• [Information provided]:
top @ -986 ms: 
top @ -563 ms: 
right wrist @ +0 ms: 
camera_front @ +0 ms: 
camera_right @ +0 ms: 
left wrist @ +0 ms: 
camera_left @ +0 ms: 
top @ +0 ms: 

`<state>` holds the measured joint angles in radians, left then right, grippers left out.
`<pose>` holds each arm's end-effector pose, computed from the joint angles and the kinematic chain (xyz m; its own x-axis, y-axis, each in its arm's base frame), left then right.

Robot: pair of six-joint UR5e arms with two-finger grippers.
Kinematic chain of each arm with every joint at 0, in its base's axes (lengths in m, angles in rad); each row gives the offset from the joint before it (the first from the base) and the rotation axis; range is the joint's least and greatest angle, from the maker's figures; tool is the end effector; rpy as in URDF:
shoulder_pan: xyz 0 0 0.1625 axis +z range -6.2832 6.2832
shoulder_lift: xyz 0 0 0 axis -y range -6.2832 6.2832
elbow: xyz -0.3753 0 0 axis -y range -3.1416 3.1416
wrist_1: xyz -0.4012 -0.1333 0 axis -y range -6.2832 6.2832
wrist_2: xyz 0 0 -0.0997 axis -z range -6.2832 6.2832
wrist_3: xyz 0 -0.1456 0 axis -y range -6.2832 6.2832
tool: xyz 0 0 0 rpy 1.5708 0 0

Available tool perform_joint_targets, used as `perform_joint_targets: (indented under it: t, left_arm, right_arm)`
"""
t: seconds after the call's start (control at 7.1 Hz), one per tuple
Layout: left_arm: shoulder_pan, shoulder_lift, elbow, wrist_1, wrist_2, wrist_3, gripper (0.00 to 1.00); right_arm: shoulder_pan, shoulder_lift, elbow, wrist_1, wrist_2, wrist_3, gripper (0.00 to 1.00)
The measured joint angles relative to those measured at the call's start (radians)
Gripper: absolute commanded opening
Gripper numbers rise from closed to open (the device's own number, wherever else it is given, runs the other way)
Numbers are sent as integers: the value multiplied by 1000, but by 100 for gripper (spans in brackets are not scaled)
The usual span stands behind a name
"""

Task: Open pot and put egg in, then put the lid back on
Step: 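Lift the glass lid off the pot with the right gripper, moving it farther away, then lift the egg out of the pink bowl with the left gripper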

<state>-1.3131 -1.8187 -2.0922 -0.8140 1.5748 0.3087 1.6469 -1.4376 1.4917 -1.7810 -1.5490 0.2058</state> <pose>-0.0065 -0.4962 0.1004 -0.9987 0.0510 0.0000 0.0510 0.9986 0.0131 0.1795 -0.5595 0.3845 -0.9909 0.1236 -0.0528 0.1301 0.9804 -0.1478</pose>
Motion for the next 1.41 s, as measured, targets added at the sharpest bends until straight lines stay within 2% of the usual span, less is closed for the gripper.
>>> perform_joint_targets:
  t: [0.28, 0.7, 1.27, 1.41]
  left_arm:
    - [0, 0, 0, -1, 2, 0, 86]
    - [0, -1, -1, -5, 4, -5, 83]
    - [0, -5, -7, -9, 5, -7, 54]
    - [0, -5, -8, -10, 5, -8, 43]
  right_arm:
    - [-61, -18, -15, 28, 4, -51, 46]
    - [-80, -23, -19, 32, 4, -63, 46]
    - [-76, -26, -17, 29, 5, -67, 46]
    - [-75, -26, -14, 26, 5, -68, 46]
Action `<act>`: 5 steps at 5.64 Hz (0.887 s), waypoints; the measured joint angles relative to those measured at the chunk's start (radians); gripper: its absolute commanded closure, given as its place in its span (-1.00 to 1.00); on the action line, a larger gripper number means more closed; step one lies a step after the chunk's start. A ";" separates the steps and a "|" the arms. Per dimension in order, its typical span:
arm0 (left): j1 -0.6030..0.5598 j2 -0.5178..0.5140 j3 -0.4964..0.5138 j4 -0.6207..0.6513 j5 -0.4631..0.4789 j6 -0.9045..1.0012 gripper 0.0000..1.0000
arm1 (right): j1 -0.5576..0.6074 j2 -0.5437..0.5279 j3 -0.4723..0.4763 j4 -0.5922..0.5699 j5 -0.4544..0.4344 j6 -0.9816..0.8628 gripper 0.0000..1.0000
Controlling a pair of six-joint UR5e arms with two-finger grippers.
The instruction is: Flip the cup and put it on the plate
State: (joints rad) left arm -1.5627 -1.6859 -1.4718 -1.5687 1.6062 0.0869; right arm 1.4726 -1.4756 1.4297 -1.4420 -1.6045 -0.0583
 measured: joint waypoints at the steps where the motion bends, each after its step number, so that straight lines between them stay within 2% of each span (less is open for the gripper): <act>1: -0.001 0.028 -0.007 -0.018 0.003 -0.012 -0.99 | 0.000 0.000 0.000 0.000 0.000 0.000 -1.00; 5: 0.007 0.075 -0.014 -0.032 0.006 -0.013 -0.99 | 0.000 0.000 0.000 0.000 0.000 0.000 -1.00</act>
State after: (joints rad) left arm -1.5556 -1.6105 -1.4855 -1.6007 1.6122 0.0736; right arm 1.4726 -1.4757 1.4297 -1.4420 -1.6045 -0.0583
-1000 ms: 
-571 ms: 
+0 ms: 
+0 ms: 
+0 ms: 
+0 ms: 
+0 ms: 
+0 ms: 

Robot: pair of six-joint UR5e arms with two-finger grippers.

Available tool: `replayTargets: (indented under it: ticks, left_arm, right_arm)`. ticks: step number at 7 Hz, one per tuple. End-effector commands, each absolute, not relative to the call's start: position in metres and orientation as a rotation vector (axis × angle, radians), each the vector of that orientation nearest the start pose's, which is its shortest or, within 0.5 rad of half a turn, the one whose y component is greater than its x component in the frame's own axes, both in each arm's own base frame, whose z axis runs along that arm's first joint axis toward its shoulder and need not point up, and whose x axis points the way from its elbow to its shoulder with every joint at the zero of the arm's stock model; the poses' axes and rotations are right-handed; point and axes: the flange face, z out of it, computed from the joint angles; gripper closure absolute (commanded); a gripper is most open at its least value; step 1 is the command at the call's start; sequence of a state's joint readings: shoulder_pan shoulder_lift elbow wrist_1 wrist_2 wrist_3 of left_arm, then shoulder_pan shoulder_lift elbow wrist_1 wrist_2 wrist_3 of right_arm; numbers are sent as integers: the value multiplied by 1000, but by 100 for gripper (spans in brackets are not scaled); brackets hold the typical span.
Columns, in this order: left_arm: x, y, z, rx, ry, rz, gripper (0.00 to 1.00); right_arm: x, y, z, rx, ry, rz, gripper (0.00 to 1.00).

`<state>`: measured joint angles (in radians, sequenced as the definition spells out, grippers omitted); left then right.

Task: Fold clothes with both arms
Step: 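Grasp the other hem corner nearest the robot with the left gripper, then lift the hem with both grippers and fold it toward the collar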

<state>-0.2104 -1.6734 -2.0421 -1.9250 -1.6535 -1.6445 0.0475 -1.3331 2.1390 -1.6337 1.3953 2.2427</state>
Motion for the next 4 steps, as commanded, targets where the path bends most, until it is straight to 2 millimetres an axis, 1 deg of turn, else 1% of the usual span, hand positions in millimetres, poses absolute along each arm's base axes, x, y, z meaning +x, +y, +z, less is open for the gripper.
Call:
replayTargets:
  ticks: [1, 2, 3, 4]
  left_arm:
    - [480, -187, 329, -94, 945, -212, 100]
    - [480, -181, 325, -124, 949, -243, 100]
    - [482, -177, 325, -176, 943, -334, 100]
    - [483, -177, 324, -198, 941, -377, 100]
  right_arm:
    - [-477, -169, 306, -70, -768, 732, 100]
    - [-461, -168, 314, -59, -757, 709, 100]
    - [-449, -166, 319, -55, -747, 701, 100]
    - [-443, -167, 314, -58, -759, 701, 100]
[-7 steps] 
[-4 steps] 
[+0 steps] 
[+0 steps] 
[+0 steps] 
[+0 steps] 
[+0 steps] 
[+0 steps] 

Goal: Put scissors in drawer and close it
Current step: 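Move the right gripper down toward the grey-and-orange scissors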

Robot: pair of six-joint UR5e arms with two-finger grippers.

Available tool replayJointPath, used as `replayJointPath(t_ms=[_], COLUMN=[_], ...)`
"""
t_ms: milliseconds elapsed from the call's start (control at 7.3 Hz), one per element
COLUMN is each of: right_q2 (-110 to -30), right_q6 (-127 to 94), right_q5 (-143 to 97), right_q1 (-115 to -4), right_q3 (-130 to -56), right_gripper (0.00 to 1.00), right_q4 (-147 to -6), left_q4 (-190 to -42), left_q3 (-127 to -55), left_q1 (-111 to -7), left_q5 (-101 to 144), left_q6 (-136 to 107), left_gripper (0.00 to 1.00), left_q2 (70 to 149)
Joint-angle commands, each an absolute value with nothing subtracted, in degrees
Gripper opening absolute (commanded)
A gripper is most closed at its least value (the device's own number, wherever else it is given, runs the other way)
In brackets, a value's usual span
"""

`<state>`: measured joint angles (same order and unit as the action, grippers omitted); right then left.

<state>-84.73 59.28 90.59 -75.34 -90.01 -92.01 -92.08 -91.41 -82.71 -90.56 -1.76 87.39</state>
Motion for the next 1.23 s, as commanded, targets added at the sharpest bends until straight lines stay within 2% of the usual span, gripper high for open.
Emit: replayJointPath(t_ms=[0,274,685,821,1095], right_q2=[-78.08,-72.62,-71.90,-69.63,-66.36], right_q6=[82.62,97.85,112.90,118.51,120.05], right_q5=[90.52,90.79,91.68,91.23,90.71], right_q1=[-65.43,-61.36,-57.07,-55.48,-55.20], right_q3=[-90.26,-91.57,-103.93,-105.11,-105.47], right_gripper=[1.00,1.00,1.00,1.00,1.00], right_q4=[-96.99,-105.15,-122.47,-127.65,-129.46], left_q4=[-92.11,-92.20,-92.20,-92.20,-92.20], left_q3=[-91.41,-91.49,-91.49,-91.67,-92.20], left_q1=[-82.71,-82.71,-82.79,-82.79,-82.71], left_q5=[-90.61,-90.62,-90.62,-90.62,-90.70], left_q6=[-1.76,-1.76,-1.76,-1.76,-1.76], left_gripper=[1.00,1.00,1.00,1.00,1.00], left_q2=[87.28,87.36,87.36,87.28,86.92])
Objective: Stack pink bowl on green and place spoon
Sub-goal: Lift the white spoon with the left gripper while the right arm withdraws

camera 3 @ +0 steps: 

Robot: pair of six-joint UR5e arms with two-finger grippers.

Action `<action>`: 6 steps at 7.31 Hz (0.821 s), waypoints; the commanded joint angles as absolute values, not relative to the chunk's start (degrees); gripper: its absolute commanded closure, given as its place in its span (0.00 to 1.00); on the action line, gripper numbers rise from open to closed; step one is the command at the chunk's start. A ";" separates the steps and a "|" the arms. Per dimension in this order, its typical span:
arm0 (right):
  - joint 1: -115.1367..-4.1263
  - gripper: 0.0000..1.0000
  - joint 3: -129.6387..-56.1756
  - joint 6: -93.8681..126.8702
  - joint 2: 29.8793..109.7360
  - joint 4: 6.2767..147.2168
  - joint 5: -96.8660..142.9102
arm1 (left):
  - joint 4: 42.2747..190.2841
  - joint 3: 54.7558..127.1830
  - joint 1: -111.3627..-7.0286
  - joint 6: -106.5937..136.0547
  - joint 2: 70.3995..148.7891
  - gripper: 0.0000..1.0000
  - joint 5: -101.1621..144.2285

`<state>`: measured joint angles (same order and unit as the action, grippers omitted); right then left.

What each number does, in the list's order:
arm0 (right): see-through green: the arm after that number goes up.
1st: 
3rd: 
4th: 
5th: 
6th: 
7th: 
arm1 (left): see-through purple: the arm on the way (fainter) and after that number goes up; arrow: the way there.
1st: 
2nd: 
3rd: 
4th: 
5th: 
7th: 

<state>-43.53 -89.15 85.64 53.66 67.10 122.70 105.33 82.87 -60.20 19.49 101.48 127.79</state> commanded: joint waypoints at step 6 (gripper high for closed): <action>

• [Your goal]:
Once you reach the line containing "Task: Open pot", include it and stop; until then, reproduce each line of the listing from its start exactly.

• [Reply to the task]:
top @ -986 ms: 
top @ -563 ms: 
right wrist @ +0 ms: 
camera_front @ +0 ms: 
camera_right @ +0 ms: 
left wrist @ +0 ms: 
camera_left @ +0 ms: 
top @ +0 ms: 

`<state>` holds the measured joint angles in radians, left then right, grippers left out.
`<pose>` holds each arm's end-effector pose, computed from the joint angles and the kinematic chain (xyz m; its own x-axis, y-axis, each in its arm's base frame), left then right.

Robot: pair of six-joint UR5e arms with two-finger grippers.
Kinematic chain of each arm with every joint at 0, in its base's axes (lengths in m, angles in rad); each row gives the offset from the joint before it (the first from the base) and the rotation axis; range is the joint's least and greatest angle, from the maker's figures; tool is the end effector; rpy as in URDF:
shoulder_pan: xyz 0 0 0.1625 axis +z range -6.2832 6.2832
shoulder_lift: xyz 0 0 0 axis -y range -6.2832 6.2832
elbow: xyz -0.3753 0 0 axis -y range -3.1416 3.1416
wrist_1: xyz -0.4012 -0.1333 0 axis -y range -6.2832 6.2832
wrist_2: xyz 0 0 -0.0997 axis -z range -6.2832 6.2832
wrist_3: xyz 0 -0.1456 0 axis -y range -6.2832 6.2832
tool: xyz 0 0 0 rpy 1.5708 0 0

Available tool perform_joint_targets, used as `perform_joint_targets: (indented under it: t, left_arm, right_arm)`
"""
t: seconds after the call's start (control at 7.1 Hz), one per tuple
Layout: left_arm: shoulder_pan, shoulder_lift, elbow, wrist_1, wrist_2, wrist_3, gripper (0.00 to 1.00); right_arm: shoulder_pan, shoulder_lift, elbow, wrist_1, wrist_2, wrist_3, gripper (0.00 to 1.00)
The measured joint angles relative to those measured at the call's start (radians)
Gripper: absolute commanded opening
Gripper numbers rise from closed to open (the device's own number, wherever else it is given, runs the other way)
Numbers are sent as integers: the value multiplied by 1000, but by 100 for gripper (spans in brackets are not scaled)
The usual span stands behind a name
"""

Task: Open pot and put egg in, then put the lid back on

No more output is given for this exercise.